*To do*
No pictures belong in the copy. Retype exactly, and only, the stretch of lines below from the one with "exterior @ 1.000" through the one with "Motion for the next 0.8".
━━ Task inputs ━━
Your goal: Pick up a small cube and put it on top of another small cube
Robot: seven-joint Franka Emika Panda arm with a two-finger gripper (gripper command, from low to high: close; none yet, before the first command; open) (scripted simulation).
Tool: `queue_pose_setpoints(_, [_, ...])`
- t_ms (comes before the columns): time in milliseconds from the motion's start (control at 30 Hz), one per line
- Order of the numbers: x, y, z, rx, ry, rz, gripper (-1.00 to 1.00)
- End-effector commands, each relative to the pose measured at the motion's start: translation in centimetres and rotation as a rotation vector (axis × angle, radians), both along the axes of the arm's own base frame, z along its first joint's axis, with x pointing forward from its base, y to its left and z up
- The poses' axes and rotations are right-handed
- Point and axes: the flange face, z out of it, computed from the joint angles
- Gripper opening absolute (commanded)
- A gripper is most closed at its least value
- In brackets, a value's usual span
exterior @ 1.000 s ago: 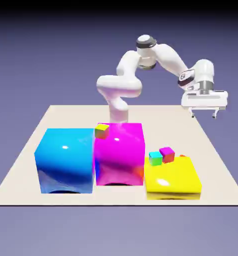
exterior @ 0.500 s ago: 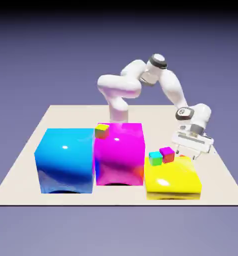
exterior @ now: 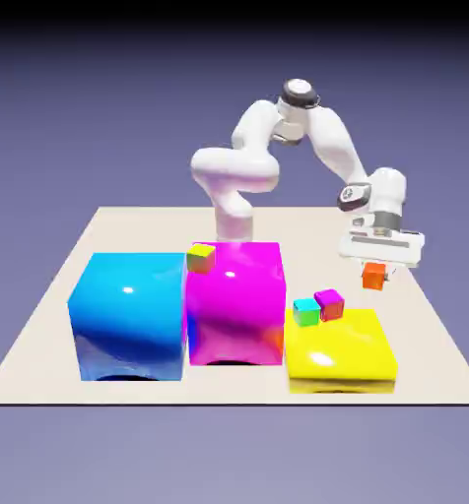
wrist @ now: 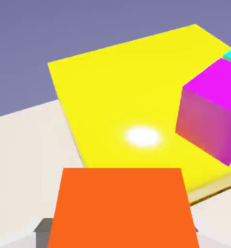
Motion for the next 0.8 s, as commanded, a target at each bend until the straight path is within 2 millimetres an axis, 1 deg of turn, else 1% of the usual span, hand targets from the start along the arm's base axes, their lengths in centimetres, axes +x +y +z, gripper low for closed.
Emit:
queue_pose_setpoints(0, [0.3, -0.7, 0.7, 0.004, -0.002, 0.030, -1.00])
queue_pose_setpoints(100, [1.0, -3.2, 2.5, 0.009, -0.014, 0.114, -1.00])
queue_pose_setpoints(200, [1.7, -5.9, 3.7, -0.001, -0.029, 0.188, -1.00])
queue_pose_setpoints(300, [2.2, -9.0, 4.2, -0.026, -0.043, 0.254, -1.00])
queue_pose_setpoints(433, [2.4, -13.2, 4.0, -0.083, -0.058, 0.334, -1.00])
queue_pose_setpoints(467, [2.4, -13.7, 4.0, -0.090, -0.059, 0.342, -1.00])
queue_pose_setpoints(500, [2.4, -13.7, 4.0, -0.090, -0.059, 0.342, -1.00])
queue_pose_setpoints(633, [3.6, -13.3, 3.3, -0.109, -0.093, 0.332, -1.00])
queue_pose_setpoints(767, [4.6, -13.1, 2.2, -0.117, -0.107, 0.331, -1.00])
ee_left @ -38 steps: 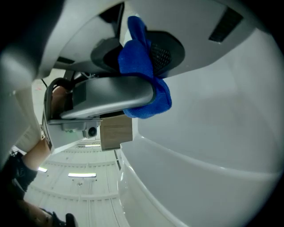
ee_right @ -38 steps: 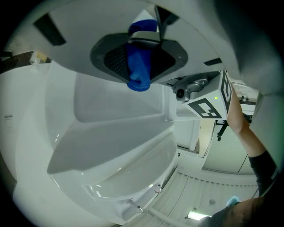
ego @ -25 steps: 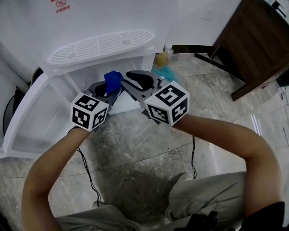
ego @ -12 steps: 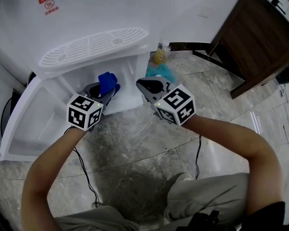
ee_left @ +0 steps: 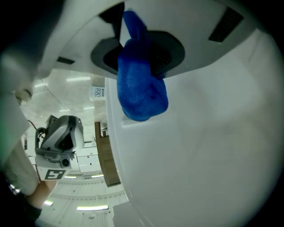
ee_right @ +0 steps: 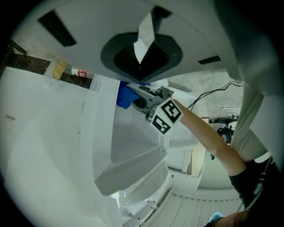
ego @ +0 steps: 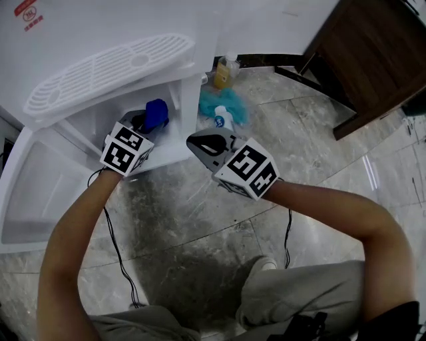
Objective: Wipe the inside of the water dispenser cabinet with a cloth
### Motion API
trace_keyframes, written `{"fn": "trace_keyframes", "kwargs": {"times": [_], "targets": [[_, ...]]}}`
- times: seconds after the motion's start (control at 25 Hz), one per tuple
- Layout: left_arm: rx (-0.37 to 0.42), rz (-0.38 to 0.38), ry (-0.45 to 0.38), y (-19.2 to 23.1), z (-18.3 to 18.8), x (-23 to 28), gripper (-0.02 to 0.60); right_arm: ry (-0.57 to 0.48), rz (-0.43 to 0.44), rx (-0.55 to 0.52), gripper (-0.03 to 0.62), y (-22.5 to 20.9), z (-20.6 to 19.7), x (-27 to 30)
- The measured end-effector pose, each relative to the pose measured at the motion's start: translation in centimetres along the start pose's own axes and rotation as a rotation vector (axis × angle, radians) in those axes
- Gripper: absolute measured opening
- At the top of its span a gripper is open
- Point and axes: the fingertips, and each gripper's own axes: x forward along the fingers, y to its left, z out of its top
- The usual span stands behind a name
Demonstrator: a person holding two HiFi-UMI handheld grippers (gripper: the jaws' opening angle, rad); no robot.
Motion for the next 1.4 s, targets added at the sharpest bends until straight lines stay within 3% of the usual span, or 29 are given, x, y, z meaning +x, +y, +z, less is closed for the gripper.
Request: {"fn": "trace_keyframes", "kwargs": {"times": [0.28, 0.4, 0.6, 0.76, 0.84, 0.96, 1.08, 1.24, 1.4], "targets": [[0.134, -0.043, 0.073, 0.6, -1.6, 4.3, 0.104, 0.033, 0.036, 0.000, -0.002, 0.6, -2.6, 0.9], [0.157, -0.037, 0.104, 1.2, -2.8, 6.4, 0.104, 0.038, 0.025, 0.017, -0.002, -0.1, -3.3, 0.8], [0.131, 0.013, 0.105, 3.3, -3.2, 8.3, 0.104, 0.040, 0.019, 0.036, -0.002, -0.5, -3.8, 1.0], [0.181, 0.119, 0.148, 5.5, -3.1, 9.4, 0.106, 0.064, 0.026, 0.017, -0.002, -0.1, -4.3, 1.3], [0.192, 0.136, 0.157, 5.5, -3.1, 9.3, 0.106, 0.060, 0.036, 0.008, -0.002, 0.3, -3.9, 1.6], [0.188, 0.075, 0.134, 3.6, -3.2, 8.5, 0.103, 0.049, 0.056, -0.011, -0.002, 0.8, -3.3, 2.2], [0.247, 0.020, 0.117, 1.4, -3.4, 7.7, 0.101, 0.049, 0.074, -0.020, -0.002, 1.2, -3.1, 3.1], [0.279, 0.026, 0.133, 1.5, -3.4, 8.1, 0.101, 0.041, 0.096, -0.023, -0.002, 1.9, -2.7, 3.9], [0.232, 0.065, 0.152, 3.8, -3.5, 9.2, 0.101, 0.062, 0.110, -0.025, -0.002, 2.2, -3.7, 3.6]]}}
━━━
*Written response*
exterior @ 1.000 s ago: 
exterior @ 0.500 s ago: 
exterior @ now: 
wrist @ now: 
Motion for the next 0.8 s, as commanded, a target at each bend until the straight path is within 2 millimetres an axis, 1 deg of turn, else 1% of the usual span, hand targets from the start along the arm's base axes, their lengths in centimetres, axes +x +y +z, gripper low for closed.

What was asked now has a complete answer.